## Required action
Without the pictures, give the records again exactly as they appear.

## Dataset excerpts

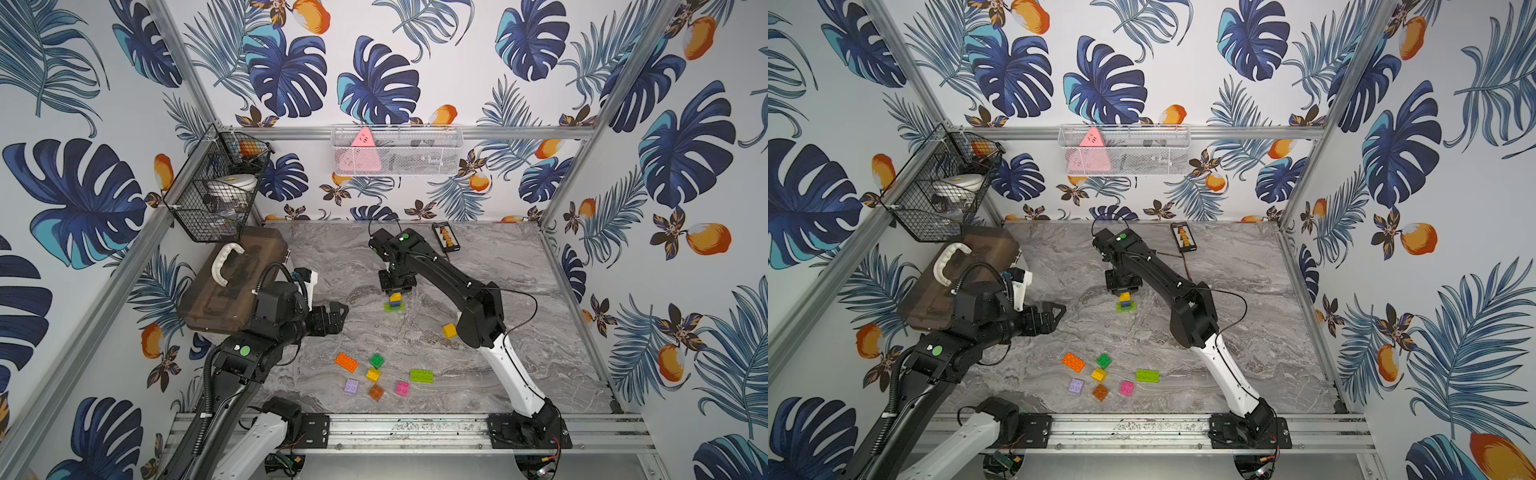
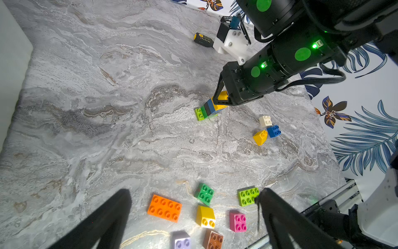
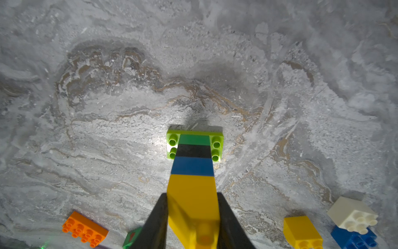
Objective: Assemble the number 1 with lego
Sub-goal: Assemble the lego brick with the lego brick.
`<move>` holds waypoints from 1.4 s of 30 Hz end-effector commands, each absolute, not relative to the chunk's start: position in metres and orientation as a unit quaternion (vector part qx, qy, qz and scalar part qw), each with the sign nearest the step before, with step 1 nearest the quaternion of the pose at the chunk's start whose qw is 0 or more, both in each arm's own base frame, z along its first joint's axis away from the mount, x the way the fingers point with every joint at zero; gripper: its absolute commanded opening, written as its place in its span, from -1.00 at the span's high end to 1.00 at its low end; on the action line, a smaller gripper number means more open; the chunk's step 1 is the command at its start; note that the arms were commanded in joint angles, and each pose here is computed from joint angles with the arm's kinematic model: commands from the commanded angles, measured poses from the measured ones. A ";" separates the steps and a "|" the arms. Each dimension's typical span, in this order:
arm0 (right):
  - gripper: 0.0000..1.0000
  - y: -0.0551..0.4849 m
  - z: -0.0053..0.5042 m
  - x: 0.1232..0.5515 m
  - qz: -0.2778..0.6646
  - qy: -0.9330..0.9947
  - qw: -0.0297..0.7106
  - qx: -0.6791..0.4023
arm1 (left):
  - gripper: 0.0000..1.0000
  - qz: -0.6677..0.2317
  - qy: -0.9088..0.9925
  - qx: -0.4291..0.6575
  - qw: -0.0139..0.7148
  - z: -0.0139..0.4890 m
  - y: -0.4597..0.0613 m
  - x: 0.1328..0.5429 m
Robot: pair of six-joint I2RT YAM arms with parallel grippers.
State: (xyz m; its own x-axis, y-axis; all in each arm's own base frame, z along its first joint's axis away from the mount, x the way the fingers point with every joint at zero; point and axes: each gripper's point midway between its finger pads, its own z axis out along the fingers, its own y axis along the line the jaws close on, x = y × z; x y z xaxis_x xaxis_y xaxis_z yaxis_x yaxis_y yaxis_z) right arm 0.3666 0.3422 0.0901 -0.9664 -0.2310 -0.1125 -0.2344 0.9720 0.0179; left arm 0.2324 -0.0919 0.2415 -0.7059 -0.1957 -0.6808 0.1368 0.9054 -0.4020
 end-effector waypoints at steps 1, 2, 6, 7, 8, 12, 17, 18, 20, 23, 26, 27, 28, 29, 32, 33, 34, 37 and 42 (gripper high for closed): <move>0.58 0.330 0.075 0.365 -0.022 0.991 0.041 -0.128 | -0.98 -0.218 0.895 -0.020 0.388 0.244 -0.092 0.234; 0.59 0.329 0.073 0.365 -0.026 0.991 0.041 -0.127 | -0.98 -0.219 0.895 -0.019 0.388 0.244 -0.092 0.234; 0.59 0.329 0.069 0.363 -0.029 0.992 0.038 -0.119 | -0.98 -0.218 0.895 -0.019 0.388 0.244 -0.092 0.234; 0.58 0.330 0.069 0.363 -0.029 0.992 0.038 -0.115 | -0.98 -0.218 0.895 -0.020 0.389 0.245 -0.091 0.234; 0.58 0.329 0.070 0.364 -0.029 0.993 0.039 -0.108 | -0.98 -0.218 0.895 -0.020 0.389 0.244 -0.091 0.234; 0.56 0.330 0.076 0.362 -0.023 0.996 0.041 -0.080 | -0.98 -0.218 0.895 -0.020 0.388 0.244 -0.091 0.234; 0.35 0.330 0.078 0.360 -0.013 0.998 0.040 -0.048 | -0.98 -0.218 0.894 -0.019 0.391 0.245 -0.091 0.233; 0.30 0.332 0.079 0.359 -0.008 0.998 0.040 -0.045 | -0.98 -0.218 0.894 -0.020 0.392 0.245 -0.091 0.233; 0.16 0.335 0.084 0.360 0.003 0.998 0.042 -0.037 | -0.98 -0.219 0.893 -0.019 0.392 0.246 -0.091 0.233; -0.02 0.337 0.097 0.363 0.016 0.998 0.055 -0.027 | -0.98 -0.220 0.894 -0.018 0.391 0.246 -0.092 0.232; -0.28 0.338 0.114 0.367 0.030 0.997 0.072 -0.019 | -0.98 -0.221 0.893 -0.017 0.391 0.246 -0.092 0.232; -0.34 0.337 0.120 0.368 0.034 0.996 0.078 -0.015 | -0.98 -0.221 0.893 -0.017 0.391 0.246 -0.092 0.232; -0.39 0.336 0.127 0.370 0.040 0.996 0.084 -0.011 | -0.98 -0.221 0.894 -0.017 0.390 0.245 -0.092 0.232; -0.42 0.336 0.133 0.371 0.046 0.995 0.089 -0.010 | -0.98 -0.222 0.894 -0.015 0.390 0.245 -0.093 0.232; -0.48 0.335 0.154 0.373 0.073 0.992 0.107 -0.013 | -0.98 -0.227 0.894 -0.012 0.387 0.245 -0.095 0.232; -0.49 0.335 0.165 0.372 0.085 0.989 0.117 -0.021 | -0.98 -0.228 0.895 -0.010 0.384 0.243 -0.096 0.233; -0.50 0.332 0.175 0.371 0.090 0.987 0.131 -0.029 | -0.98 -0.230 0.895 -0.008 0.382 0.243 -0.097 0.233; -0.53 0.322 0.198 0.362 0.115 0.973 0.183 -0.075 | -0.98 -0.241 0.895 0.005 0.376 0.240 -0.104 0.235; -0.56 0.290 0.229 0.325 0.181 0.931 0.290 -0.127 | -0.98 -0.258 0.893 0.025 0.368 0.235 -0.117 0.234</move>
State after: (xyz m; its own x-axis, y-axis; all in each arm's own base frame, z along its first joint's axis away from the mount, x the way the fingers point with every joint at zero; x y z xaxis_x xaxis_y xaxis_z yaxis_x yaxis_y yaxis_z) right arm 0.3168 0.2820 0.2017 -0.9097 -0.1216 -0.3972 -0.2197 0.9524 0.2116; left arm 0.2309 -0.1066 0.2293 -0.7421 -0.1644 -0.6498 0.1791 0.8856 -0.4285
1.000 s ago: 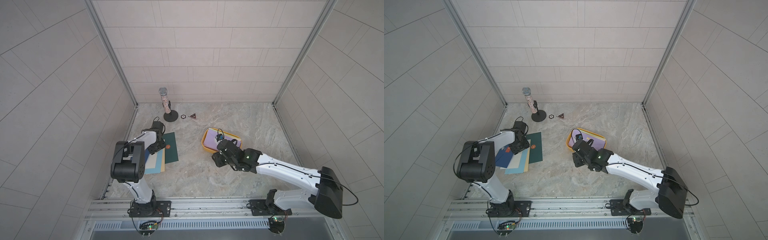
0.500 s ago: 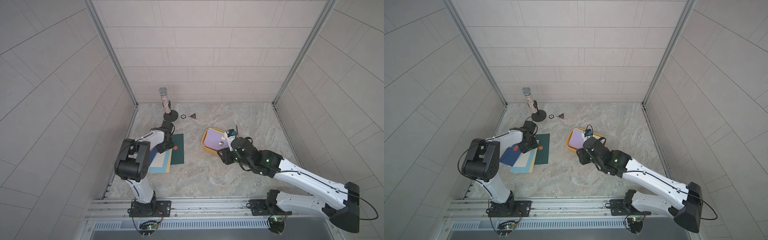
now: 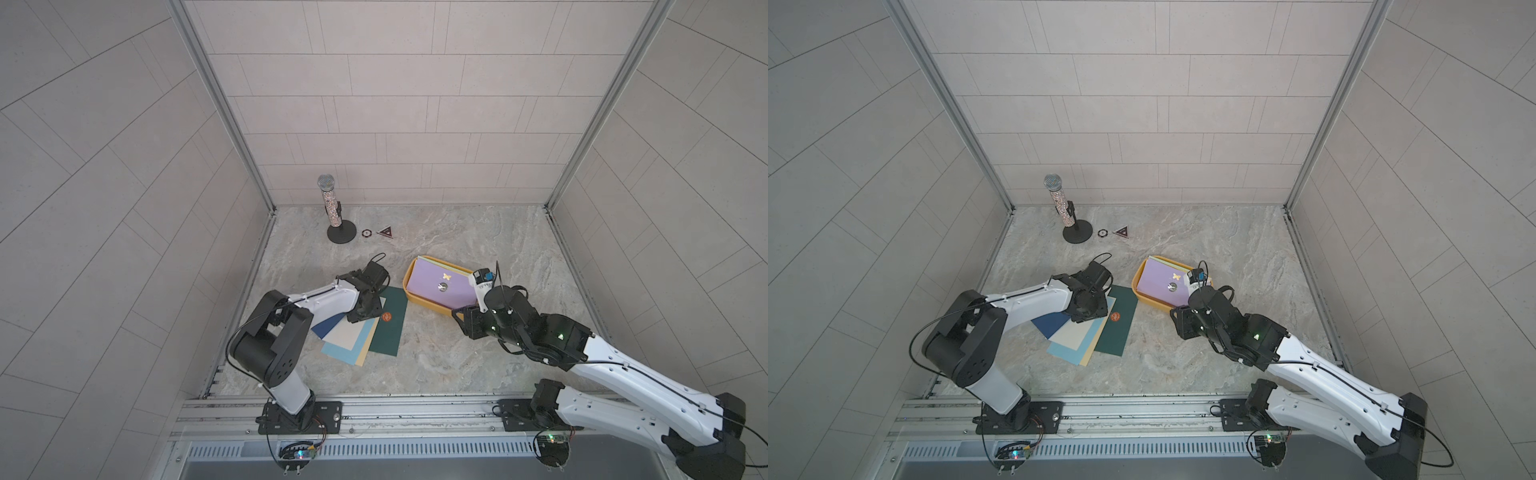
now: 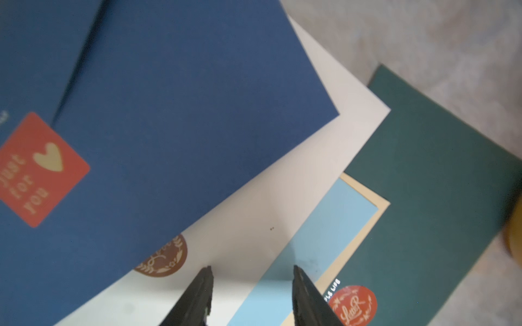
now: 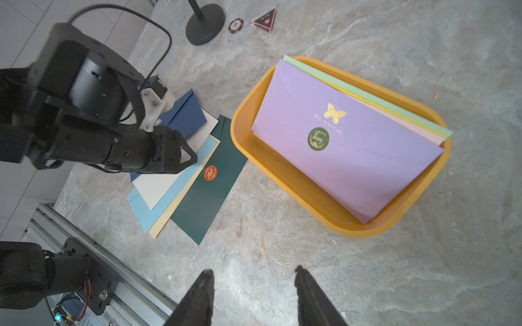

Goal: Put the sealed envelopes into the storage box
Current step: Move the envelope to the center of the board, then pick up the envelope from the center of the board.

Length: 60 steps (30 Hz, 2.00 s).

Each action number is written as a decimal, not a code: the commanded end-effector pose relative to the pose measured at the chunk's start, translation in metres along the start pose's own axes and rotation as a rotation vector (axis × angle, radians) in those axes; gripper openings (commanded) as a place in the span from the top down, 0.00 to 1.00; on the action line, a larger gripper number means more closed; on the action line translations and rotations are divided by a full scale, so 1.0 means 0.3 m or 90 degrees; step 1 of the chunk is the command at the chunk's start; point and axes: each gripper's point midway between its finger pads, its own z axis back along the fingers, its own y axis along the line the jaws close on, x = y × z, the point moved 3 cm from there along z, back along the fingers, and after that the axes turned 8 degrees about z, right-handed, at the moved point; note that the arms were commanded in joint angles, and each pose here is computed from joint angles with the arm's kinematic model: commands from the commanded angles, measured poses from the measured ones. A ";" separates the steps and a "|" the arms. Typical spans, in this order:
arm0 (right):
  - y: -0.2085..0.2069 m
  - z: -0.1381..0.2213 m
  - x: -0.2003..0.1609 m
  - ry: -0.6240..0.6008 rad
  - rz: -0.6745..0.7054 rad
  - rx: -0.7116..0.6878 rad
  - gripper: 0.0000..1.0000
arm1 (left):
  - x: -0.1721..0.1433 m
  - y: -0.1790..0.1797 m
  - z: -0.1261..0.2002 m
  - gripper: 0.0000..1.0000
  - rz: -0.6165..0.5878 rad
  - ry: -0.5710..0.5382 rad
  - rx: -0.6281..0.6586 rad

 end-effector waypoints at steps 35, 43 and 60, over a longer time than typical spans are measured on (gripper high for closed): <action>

## Written answer
Objective: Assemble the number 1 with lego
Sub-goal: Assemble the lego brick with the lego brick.
`<move>` holds waypoints from 1.4 s of 30 Hz end-effector commands, each absolute, not relative to the chunk's start: position in metres and orientation as a unit quaternion (vector part qx, qy, qz and scalar part qw), each with the sign nearest the step before, with step 1 nearest the quaternion of the pose at the chunk's start whose qw is 0 or more, both in each arm's own base frame, z along its first joint's axis away from the mount, x the way the fingers point with every joint at zero; gripper: its absolute commanded opening, written as its place in its span, from -1.00 at the span's high end to 1.00 at its low end; on the action line, a smaller gripper number means more open; the chunk's step 1 is the command at its start; note that the arms were commanded in joint angles, and each pose here is computed from joint angles with the arm's kinematic model: commands from the commanded angles, measured poses from the measured ones. A ";" separates the steps and a "|" the arms. Each dimension's typical span, in this order:
arm0 (right):
  - gripper: 0.0000..1.0000
  - y: -0.0551..0.4849 m
  - z: -0.0053..0.5042 m
  - x: 0.1232..0.5515 m
  - qz: -0.2778..0.6646
  - qy: -0.9330..0.9947
  - qw: -0.0297..0.7106
  - qx: -0.6791..0.4023
arm1 (left):
  - gripper: 0.0000..1.0000
  - qz: -0.6677..0.2317
  - qy: -0.9088..0.9925
  - qx: -0.4291..0.6575
  - qw: -0.0139..0.7148
  - z: -0.0139..0.4890 m
  - y: -0.4597..0.0613 m
  - x: 0.1328..0.5429 m
Robot: pair of six-joint I2RT YAM arms with parallel grippers.
State: (xyz m; its own x-axis, y-axis; all in each arm's own base frame, z along its first joint's axis away from the mount, x the way the fingers point with every joint at zero; point and axes: each gripper's point midway between its finger pads, its own z axis out along the fingers, its own y axis along the line the jaws close on, x = y × z; x y z xaxis_x xaxis_y xaxis_z yaxis_x yaxis_y yaxis_z) right arm 0.3666 0.3422 0.0901 -0.9664 -0.2310 -0.1125 -0.2344 0.9720 0.0179; left arm 0.2324 -0.0919 0.2415 -0.7059 -0.1957 -0.6808 0.1368 0.9054 -0.4020
 end-effector waypoints at steps 1, 2, 6, 7, 8, 12, 17, 18, 20, 23, 26, 27, 28, 29, 32, 33, 34, 37 and 42 (gripper high for closed): <move>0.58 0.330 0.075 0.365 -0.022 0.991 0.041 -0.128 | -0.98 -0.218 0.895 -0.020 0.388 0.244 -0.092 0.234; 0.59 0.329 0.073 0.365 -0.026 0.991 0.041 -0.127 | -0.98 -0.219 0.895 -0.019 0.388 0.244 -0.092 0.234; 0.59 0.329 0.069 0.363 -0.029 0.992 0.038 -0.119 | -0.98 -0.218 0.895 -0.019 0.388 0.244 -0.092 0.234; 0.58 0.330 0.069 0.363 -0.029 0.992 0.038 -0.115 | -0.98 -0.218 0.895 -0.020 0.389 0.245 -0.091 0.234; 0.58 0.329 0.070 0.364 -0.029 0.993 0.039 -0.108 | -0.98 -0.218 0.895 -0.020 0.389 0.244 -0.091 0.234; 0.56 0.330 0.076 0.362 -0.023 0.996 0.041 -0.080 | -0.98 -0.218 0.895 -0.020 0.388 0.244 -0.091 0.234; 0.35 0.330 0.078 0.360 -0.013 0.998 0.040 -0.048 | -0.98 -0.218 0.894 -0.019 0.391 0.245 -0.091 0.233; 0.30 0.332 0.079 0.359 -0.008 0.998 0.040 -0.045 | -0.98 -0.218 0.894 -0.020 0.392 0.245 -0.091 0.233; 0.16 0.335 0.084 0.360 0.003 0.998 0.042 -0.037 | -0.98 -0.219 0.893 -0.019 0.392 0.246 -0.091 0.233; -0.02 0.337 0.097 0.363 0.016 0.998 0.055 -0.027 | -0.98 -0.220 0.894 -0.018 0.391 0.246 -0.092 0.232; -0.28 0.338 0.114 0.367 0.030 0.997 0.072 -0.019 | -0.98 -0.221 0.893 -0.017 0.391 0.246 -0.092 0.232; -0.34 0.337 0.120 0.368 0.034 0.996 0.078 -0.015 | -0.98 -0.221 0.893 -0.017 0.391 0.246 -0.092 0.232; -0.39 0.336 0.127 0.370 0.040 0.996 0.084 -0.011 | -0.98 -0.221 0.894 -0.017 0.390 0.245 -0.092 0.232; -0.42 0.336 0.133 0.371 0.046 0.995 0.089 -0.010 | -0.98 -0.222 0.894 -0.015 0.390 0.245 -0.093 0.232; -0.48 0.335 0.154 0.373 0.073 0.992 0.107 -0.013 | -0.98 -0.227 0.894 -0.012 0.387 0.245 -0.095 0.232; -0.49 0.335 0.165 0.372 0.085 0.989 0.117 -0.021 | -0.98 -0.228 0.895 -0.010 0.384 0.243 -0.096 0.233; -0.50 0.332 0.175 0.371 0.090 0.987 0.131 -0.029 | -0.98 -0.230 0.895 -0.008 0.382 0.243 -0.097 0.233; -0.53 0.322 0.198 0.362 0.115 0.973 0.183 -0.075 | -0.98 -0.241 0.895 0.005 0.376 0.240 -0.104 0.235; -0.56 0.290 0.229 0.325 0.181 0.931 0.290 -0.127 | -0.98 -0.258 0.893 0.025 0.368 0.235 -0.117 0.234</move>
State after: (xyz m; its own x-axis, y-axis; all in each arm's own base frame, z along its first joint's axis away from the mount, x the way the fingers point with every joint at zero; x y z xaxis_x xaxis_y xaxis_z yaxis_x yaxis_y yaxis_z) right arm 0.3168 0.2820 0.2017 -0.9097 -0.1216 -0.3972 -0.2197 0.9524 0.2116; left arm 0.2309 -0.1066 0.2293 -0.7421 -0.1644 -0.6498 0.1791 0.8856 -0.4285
1.000 s ago: 
0.500 s ago: 
now: 
now: 
now: 

Goal: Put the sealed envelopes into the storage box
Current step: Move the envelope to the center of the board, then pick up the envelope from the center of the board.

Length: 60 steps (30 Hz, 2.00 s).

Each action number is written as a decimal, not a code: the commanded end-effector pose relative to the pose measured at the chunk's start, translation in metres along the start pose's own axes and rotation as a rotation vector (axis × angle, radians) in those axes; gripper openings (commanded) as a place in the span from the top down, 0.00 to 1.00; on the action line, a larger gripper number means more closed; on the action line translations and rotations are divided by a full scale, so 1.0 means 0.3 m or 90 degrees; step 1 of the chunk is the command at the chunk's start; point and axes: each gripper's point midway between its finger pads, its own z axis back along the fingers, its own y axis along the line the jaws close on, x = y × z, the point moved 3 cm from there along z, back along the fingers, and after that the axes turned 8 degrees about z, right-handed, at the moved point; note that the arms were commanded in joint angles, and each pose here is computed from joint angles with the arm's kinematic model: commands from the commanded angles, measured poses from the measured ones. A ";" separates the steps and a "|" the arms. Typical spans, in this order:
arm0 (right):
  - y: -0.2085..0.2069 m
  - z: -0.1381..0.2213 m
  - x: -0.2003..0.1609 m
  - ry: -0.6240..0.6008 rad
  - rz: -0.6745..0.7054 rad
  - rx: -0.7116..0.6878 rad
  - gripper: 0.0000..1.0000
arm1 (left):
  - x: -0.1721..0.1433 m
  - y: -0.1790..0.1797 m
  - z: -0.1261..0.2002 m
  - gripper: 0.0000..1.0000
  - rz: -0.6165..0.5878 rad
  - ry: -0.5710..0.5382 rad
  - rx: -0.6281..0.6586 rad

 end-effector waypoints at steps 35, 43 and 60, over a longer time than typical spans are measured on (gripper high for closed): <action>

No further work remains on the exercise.